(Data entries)
####################

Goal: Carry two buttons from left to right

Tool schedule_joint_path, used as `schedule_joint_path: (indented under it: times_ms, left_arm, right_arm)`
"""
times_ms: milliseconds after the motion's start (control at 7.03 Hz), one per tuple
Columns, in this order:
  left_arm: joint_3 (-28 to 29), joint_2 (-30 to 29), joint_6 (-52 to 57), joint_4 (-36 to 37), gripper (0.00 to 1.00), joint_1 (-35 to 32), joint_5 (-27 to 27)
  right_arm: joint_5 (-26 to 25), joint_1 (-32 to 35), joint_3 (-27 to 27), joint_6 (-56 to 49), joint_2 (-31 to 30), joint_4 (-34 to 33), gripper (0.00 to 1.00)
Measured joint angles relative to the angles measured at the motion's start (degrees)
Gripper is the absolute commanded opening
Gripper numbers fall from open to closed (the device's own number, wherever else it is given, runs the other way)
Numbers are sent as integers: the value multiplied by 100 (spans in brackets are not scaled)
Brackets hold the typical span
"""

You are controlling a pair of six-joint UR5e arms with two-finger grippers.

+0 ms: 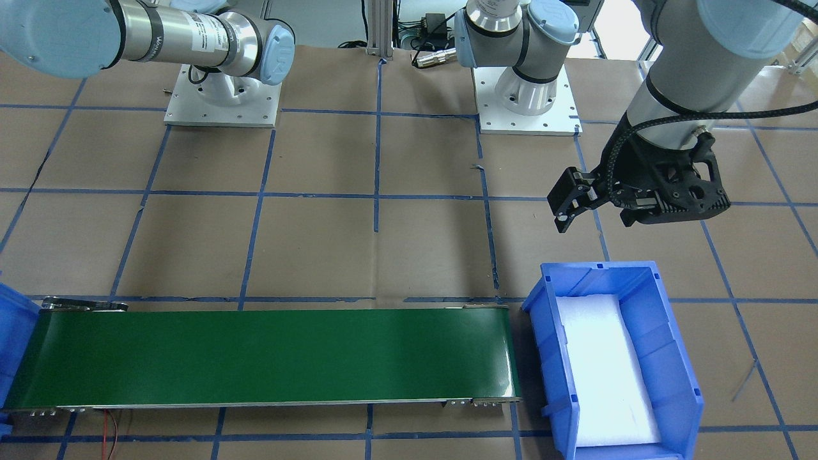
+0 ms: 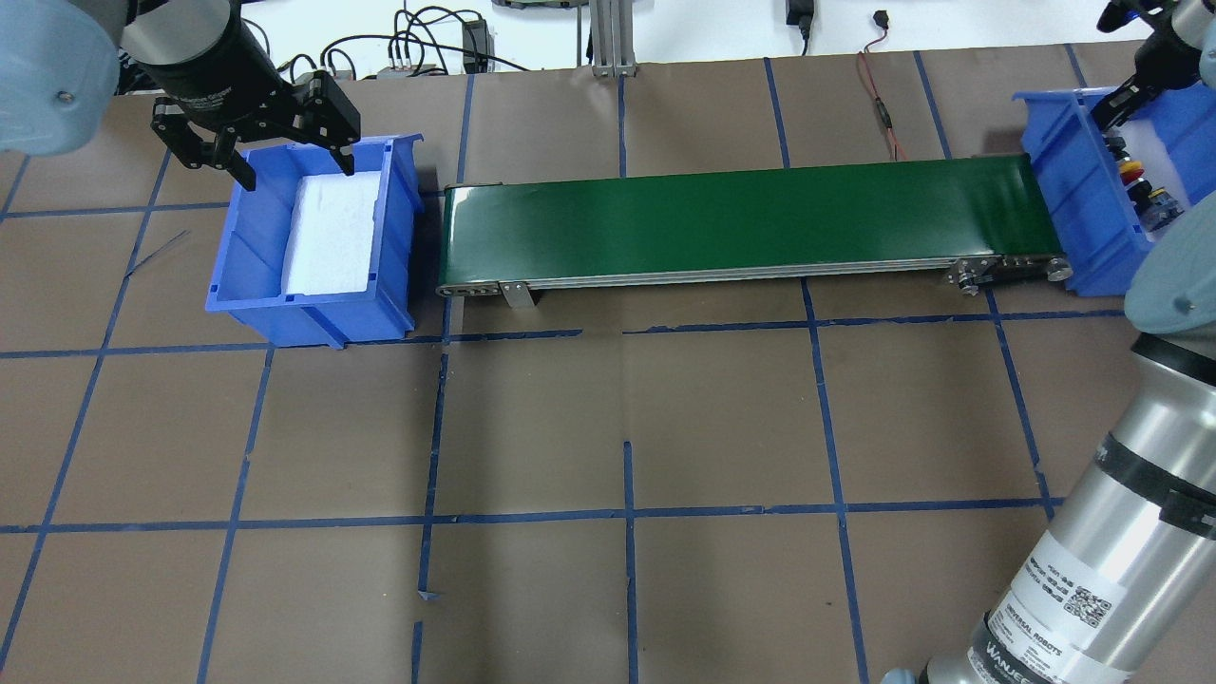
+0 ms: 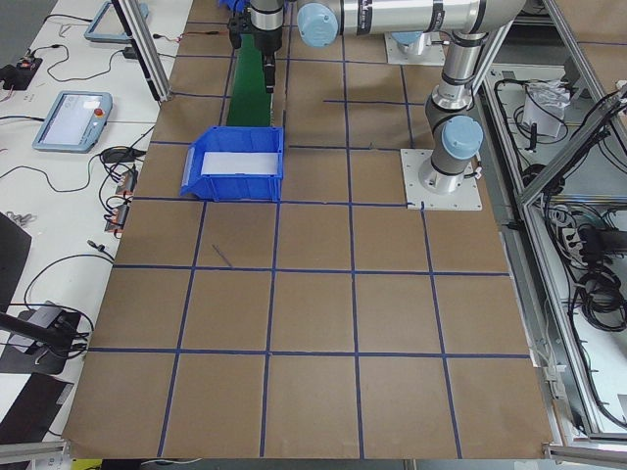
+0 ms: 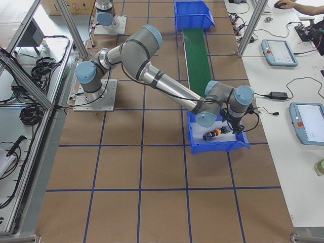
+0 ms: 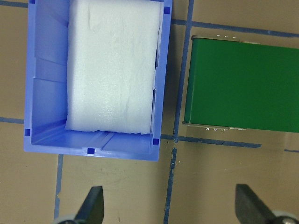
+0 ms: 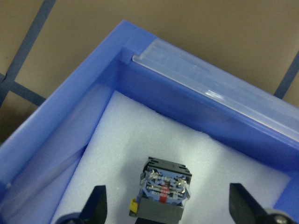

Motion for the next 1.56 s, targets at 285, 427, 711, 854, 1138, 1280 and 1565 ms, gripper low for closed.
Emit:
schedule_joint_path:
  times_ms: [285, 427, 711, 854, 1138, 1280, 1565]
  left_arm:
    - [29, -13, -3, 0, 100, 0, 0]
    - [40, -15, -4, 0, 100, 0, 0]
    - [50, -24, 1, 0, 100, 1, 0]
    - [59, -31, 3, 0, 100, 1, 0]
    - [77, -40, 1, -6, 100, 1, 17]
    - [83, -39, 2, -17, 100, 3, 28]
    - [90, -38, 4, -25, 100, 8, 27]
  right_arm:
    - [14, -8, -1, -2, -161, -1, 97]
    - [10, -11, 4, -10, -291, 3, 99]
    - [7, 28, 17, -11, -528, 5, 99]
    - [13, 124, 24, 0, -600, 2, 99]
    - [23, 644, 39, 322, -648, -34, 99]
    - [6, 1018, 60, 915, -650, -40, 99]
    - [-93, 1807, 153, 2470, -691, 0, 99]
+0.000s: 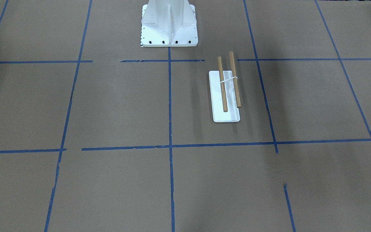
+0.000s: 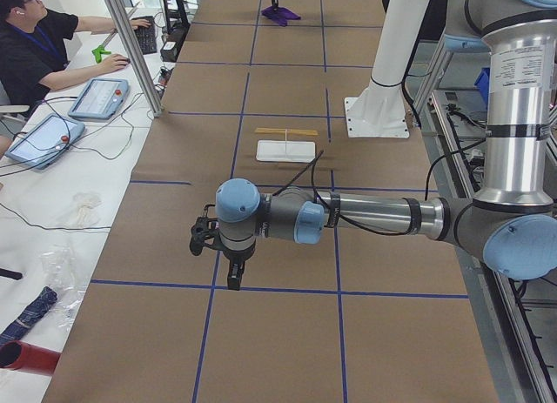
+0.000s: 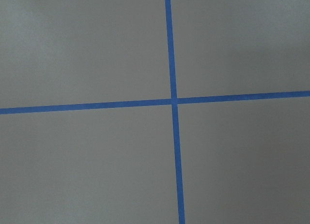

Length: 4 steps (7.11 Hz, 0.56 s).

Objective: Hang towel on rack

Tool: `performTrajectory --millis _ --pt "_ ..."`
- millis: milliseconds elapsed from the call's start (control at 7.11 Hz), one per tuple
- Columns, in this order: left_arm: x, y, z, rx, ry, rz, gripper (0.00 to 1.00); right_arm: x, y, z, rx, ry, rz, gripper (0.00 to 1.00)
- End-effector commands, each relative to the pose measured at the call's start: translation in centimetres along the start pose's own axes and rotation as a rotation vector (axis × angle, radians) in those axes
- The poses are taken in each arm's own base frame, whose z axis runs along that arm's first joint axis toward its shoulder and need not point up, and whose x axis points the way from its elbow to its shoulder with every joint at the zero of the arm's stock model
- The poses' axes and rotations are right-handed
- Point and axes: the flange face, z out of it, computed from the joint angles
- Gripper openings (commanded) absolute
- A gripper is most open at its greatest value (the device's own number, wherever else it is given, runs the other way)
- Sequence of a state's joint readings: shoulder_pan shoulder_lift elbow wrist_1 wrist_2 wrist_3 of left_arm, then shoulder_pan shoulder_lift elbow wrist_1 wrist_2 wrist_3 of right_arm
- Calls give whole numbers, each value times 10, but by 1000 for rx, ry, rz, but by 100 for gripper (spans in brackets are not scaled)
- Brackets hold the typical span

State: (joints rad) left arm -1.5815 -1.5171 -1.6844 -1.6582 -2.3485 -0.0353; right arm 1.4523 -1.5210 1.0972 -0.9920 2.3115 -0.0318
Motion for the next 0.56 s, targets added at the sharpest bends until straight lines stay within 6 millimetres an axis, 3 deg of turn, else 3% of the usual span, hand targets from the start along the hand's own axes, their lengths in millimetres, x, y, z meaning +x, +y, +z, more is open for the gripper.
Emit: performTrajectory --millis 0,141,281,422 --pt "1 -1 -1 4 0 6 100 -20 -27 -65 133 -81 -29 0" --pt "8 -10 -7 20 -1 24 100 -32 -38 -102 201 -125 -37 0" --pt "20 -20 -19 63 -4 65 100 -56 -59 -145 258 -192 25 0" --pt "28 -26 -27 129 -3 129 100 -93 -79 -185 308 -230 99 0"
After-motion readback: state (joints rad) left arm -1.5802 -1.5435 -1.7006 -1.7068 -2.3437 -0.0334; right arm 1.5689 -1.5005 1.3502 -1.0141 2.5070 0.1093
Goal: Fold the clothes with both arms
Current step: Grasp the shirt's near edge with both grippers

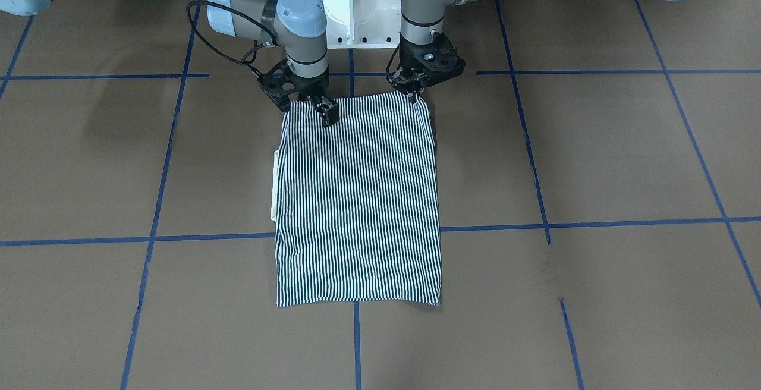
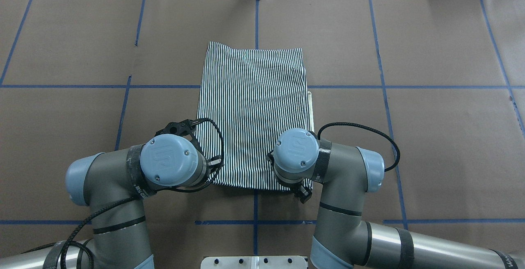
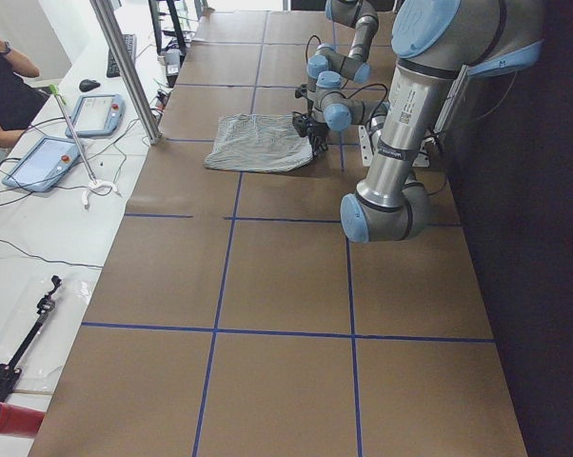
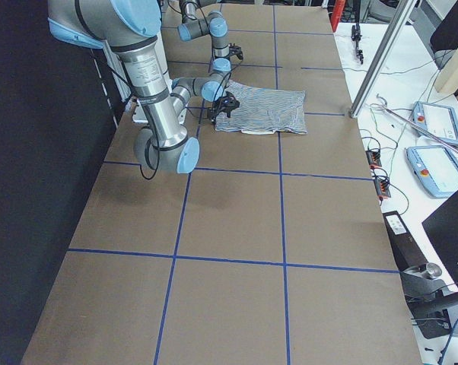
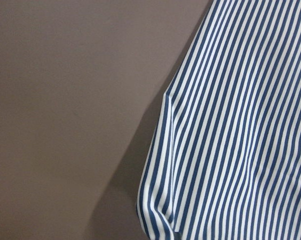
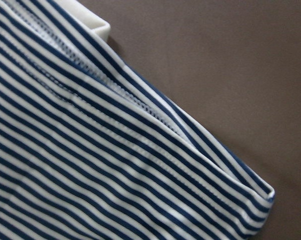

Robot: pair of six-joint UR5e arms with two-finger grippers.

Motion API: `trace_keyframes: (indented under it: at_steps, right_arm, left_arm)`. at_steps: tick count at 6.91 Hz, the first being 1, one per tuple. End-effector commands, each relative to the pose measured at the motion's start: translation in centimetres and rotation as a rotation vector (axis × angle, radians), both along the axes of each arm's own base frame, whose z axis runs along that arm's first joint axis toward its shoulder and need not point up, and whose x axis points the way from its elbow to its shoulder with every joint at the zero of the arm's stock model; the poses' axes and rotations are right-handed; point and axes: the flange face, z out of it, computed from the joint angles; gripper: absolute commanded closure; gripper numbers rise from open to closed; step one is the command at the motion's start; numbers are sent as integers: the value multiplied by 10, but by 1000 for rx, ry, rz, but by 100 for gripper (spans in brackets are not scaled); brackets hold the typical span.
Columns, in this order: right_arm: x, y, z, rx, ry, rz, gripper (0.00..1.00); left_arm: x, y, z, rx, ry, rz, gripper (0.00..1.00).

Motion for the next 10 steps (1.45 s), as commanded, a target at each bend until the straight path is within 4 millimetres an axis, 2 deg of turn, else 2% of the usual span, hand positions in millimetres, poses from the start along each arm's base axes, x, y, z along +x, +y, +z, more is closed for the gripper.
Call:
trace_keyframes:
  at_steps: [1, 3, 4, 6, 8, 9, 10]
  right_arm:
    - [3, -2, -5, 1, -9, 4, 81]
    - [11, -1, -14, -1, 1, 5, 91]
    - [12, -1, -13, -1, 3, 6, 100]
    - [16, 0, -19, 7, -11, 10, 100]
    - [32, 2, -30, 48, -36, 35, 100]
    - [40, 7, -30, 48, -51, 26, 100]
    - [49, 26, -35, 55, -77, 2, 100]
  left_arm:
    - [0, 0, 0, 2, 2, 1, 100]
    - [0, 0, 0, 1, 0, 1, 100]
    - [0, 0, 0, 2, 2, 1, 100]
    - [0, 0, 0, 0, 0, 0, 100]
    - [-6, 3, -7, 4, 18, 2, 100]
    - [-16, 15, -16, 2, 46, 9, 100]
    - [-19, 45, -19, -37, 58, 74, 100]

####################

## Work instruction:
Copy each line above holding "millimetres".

## Answer for the task:
Motion for the next 0.56 s, targets added at the sharpest bends until straight lines stay within 6 millimetres an axis, 3 deg of turn, else 3% of the usual span, hand targets from the start along the hand's own axes, their lengths in millimetres, x, y, z meaning +x, +y, +z, more is open for the gripper.
Motion for the next 10 steps (1.45 s), as commanded, a target at each bend until the straight path is within 4 millimetres an axis, 2 deg of turn, else 2% of the usual span, hand positions in millimetres, poses from the start along each arm's base axes, x, y, z along +x, +y, +z, more is closed for the gripper.

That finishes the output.